Please repeat the lines below, exactly and only, from the one that holds "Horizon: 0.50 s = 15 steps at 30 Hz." through the one that holds "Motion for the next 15".

[Data records]
== == ==

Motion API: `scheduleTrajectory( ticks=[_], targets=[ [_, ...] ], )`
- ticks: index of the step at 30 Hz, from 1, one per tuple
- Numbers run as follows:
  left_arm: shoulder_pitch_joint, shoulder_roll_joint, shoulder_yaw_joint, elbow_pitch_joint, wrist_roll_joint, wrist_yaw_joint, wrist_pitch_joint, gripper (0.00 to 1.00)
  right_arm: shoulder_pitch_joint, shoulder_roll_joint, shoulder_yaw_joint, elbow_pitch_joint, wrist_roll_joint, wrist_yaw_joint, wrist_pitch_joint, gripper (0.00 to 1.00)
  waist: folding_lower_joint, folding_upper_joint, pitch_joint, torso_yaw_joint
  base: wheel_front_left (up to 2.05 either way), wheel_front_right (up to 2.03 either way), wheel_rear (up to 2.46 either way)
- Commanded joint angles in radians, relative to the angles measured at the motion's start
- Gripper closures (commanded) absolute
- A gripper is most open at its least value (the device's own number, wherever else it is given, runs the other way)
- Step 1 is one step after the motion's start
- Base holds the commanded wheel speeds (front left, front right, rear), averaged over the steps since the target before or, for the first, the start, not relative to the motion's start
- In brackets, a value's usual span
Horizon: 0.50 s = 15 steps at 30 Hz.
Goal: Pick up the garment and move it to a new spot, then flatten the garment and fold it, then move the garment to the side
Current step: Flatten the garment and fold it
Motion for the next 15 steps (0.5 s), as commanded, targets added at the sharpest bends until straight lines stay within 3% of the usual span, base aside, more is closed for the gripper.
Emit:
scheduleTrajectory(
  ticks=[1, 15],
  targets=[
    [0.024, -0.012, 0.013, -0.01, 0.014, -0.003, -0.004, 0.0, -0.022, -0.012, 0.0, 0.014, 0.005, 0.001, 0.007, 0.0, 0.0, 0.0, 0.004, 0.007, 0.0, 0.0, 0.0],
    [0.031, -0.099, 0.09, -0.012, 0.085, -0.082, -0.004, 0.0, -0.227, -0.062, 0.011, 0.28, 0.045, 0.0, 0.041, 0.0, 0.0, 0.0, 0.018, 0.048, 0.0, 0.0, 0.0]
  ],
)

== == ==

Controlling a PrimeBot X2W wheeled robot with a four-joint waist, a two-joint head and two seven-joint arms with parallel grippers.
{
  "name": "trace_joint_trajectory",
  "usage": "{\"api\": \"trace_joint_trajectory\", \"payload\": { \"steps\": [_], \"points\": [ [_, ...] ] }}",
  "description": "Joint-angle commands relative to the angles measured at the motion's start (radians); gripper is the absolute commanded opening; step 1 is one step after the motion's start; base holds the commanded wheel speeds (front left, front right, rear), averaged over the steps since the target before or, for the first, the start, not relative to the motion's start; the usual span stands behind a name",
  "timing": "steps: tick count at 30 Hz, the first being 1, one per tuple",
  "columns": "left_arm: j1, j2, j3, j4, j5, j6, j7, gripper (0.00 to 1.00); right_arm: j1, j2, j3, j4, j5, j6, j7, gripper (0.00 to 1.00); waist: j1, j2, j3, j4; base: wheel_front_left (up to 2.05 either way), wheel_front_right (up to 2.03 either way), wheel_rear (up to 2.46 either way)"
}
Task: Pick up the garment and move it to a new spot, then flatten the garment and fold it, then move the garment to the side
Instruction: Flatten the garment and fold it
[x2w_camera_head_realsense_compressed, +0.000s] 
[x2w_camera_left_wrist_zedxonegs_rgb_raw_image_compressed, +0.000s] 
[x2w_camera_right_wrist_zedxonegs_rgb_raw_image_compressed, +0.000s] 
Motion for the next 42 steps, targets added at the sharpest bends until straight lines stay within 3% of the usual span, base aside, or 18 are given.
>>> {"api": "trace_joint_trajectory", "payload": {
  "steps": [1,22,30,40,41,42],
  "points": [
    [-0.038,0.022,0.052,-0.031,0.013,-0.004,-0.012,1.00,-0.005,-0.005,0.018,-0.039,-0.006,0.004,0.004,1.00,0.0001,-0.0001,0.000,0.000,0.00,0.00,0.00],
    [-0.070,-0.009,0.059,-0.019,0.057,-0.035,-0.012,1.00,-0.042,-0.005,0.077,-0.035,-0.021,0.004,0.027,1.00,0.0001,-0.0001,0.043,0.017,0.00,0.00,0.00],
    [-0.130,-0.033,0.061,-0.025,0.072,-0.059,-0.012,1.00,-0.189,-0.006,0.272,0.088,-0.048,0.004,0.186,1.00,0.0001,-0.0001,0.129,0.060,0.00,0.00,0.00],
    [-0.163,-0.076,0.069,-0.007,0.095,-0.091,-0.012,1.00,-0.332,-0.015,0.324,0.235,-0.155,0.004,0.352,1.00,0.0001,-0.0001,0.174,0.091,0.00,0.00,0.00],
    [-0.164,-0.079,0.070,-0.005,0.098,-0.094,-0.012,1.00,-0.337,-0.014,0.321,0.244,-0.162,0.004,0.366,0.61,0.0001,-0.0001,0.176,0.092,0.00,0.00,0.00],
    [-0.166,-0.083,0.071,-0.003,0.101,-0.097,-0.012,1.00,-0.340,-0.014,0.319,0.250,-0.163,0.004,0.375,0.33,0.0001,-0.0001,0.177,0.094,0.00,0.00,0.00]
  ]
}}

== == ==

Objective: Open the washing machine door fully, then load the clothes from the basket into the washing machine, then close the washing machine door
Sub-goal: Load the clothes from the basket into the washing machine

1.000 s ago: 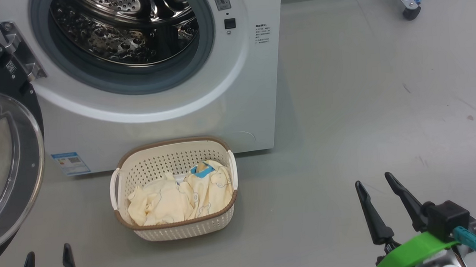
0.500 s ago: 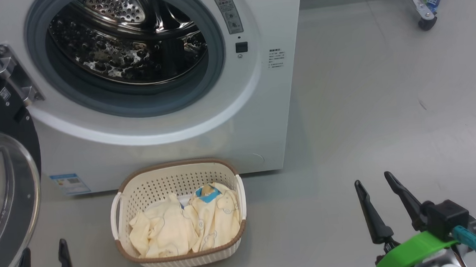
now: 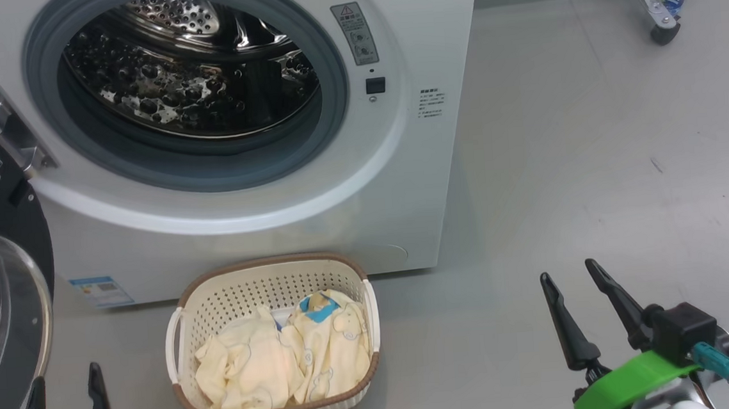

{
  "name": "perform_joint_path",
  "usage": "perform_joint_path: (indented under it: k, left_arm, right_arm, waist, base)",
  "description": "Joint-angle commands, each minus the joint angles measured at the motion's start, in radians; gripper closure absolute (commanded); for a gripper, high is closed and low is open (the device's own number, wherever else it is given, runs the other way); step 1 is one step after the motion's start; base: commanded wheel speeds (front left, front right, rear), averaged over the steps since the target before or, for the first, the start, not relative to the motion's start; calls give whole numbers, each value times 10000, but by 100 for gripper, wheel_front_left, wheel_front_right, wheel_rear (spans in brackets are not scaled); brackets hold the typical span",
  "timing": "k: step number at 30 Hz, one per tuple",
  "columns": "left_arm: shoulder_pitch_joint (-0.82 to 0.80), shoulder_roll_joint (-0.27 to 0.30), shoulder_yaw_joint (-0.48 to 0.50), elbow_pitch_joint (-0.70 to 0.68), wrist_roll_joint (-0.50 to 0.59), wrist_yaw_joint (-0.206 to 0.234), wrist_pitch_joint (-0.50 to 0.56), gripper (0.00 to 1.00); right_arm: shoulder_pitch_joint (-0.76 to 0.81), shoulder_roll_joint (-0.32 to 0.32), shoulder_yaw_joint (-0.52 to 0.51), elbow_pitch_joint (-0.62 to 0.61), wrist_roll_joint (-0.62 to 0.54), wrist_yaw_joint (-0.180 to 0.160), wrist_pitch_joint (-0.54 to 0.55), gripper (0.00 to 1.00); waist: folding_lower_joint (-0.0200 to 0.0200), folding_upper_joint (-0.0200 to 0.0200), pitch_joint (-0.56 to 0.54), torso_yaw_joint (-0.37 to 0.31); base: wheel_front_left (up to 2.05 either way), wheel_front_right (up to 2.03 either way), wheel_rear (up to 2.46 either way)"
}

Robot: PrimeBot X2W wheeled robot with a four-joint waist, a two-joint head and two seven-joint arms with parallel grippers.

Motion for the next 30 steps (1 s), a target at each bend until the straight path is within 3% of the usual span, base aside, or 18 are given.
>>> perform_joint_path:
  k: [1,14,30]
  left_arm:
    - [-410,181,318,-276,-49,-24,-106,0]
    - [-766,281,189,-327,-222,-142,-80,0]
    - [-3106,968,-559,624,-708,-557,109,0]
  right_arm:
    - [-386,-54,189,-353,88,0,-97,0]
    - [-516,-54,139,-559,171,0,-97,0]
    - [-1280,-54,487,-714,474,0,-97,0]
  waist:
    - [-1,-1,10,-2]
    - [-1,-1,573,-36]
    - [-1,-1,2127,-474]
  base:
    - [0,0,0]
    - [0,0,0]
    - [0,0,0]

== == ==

◆ THE COMPLETED TASK ◆
Horizon: 0.50 s = 15 steps at 30 Hz.
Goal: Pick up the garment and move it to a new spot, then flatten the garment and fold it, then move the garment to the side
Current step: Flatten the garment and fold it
Motion for the next 15 steps (0.5 s), as commanded, targets added at the sharpest bends until straight lines stay within 3% of the usual span, base aside, more is closed for the gripper.

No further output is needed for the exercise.